GOAL OF THE EXERCISE
Begin at the line containing "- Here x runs" in the data below and go on through the line containing "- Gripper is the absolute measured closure", repeating each line exactly; include both ends and no other line.

□ □ □ □ □ □ □

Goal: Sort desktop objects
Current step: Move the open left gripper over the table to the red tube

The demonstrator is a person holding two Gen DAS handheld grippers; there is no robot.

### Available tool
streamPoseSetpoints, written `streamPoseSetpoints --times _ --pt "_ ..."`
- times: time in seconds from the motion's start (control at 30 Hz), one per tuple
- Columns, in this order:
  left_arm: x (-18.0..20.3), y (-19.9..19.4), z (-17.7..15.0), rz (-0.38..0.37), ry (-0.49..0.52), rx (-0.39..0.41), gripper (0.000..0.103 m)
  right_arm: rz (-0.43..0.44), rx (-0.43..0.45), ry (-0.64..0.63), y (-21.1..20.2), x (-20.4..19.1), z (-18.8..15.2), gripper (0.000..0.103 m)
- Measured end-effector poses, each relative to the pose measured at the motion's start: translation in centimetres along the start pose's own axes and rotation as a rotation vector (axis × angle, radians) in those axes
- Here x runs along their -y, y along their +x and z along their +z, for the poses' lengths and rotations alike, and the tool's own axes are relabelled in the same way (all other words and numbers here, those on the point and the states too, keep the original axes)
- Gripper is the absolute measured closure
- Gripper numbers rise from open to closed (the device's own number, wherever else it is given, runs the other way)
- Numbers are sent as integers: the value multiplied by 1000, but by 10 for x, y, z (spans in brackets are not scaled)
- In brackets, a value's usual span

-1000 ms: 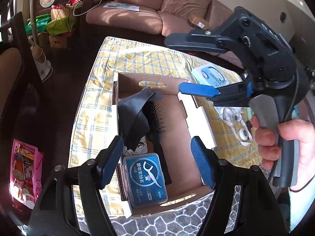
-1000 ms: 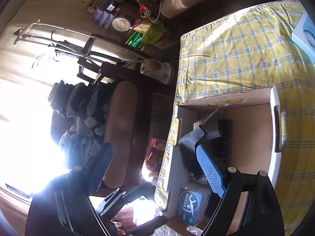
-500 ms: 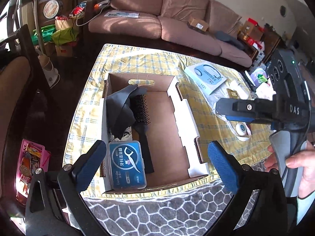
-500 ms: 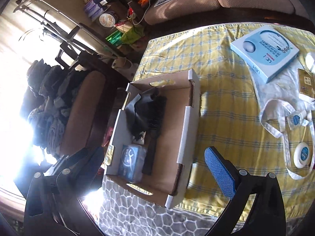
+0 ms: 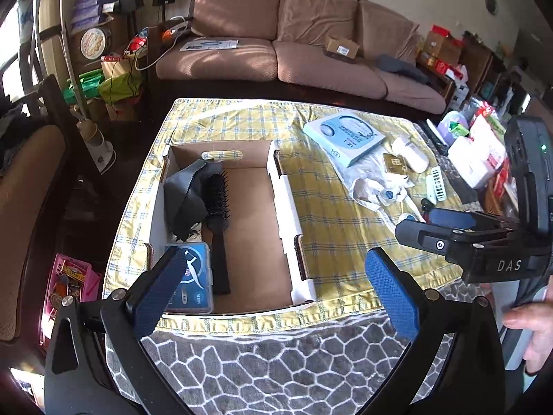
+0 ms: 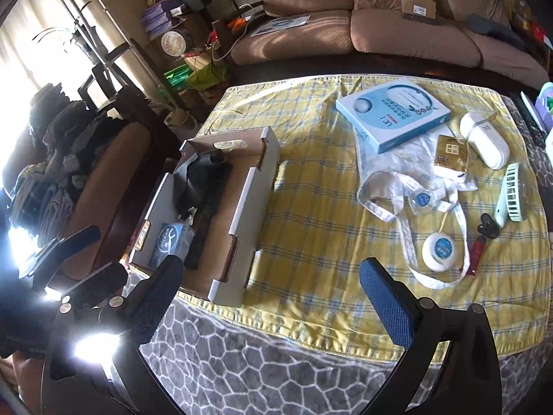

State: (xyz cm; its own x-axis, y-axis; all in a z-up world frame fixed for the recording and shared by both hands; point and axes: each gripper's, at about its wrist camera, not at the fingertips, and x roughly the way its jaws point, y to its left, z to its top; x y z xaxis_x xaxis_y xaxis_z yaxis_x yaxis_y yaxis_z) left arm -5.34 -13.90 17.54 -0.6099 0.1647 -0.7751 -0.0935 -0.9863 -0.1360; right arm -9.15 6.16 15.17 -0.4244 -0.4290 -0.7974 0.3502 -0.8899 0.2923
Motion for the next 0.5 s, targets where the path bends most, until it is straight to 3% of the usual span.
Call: streamPoseSetpoints --times 0.27,0.5 --pt "60 12 5 -21 50 0 0 -95 24 -9 -30 54 -22 0" --pt "118 44 5 -58 111 -13 0 -169 50 70 -49 134 -39 0"
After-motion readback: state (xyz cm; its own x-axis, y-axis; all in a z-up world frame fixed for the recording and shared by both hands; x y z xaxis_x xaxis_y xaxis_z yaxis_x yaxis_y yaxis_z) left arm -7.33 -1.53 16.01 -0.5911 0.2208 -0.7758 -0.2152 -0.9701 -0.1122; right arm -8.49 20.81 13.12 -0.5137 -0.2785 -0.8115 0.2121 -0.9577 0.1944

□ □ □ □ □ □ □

RESPONSE FOR THIS EXERCISE
- Here x runs along their -y, y along their +x and z along their +z, for the poses' lengths and rotations alike, and the tool's own axes are relabelled in the same way (all other words and numbers here, those on the point and the states too, keep the original axes)
- Gripper is the absolute measured closure

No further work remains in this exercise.